Following his first bikepacking trip abroad, a three-week ride across Japan from Tokyo to Kyoto, Riaz Moola reflects on the bike’s ability to help overcome the fears of the anxious mind and offers some insights on how he learned to embrace the freewheeling joy of traveling by bike despite being a nervous person. Find his illuminating story with a gallery of film and digital photos here…

I am not a big believer in travel. At the beginning of this year, I remember sitting down with my therapist and saying that my relationship was on the ropes, my cat was sick, and the small medtech company I had worked at for the last five years had nine months of runway left. Eight months later, as I gingerly loaded my bike into a taxi, only the company remained, and the October paycheck I would receive whilst I was away was the last one they could guarantee. My source of income beyond that was up in the air.

However, this anxiety had been relegated to the back of my mind by the much more pressing anxiety of this trip. I tell you these things because I don’t want this story to be a man-escapes-from-his-disintegrating-life narrative. I did not book this trip instead of therapy. It took months of therapy to convince me I could book this trip.

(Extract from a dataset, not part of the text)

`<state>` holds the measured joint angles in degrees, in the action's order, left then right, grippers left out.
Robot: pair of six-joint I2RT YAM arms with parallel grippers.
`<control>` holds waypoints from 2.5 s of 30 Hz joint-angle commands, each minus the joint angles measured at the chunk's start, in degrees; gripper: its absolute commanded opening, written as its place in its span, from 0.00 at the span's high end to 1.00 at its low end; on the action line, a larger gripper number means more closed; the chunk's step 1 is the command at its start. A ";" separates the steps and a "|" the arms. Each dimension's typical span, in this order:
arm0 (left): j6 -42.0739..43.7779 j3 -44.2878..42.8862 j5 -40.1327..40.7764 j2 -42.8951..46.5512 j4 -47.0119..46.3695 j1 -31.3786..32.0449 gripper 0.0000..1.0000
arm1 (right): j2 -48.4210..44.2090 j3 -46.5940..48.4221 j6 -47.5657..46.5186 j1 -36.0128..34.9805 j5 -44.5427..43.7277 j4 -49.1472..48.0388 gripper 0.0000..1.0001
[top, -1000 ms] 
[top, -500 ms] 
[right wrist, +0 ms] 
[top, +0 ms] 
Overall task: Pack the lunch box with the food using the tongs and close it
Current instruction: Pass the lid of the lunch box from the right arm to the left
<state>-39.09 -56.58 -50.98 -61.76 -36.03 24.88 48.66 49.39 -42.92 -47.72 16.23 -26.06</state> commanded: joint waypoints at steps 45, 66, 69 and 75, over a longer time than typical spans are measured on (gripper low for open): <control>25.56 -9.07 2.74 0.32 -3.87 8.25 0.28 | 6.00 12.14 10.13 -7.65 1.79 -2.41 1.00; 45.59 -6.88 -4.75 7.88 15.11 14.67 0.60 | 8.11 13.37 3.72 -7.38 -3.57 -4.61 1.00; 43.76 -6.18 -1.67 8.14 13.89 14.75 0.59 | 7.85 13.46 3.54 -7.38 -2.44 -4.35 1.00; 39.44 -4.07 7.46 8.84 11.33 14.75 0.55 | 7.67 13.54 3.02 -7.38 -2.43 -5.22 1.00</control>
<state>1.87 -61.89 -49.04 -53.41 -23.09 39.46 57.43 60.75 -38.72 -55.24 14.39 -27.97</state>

  • Bikepacking Japan, Riaz Moola
  • Bikepacking Japan, Riaz Moola

I should tell you how my preparation went. I had lists of lists of lists. I was meticulous. I did not turn up and realise I had forgotten to top up my tubeless sealant or fit new tyres. I spent months learning Japanese, running four lunchtimes a week, modifying the bike, studying maps, and making notes and bookmarks and maps. I rode multiple overnights to familiarise myself with my camping equipment. I researched and sourced improved gearing. I measured my disc rotor and my brake pad thickness with a caliper and checked them against the manufacturer’s recommendations to ensure they weren’t near failure.

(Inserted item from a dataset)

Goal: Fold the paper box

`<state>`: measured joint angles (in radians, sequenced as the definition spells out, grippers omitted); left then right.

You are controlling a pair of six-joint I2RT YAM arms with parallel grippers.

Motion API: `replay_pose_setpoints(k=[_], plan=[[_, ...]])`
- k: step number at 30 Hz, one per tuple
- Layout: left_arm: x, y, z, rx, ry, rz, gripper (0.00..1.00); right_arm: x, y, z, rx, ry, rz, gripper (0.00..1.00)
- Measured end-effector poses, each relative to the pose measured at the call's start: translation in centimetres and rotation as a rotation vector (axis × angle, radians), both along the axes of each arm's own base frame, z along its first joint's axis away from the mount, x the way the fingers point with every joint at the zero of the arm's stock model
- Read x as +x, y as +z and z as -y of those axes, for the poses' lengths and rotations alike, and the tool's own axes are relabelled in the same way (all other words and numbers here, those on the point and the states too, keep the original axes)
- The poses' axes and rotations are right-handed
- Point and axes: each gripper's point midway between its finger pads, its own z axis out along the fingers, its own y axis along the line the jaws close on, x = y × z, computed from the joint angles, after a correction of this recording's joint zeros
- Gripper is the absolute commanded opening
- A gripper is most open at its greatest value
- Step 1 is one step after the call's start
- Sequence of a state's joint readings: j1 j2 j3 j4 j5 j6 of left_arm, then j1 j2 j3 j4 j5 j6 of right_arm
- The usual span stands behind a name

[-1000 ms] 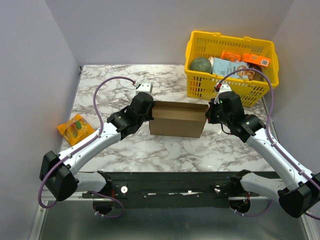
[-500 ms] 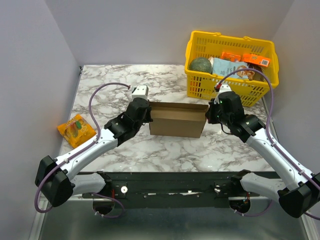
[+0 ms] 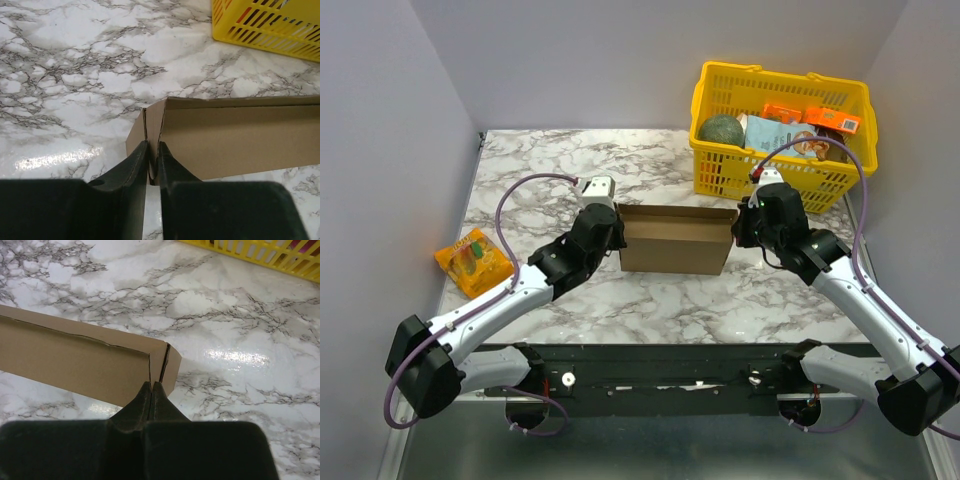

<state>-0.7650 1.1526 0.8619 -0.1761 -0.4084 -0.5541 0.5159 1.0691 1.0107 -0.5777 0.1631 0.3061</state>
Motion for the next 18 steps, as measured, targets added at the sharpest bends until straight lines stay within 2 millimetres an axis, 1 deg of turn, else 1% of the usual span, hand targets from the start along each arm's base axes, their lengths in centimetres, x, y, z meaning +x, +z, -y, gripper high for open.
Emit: replay_pose_setpoints(k=[4,5,10,11,16,18], plan=[[-0.14,0.1,0.27,0.016,-0.011,-0.01,0.36,-0.01,0.02,0.01,0.0,0.0,0.0,0.01],[-0.12,0.14,0.35,0.023,-0.015,-0.014,0.4,-0.02,0.01,0.02,0.0,0.0,0.0,0.01],[-0.17,0.05,0.52,0.064,-0.031,-0.032,0.45,-0.04,0.03,0.03,0.0,-0.001,0.0,0.01],[-0.17,0.04,0.5,0.07,-0.031,-0.034,0.48,-0.05,0.03,0.03,0.0,0.0,0.0,0.01],[-0.34,-0.04,0.05,0.106,-0.03,-0.049,0.51,-0.1,0.05,0.04,0.0,0.0,0.0,0.01],[-0.35,-0.06,-0.02,0.111,-0.029,-0.049,0.54,-0.11,0.04,0.03,0.0,0.001,0.0,0.01]])
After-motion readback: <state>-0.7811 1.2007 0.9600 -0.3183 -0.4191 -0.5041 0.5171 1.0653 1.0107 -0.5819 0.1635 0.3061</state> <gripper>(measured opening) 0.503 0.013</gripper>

I read articles about packing bikes, flying with bikes, reassembling bikes, bike boxes, and bike bags. I took my bike apart on my work stand in the lounge and test-loaded it into a cardboard box a week before I needed to leave. I don’t know about you, but time and time again, I have proved that when it counts and I am called to act in the heat of the moment, I will always lose my cool, make the wrong decision, panic, and fail. I have never learned how to fix this. All I’ve learned is mitigation and contingency. Lists and dry runs, double checks, and plans B through to D.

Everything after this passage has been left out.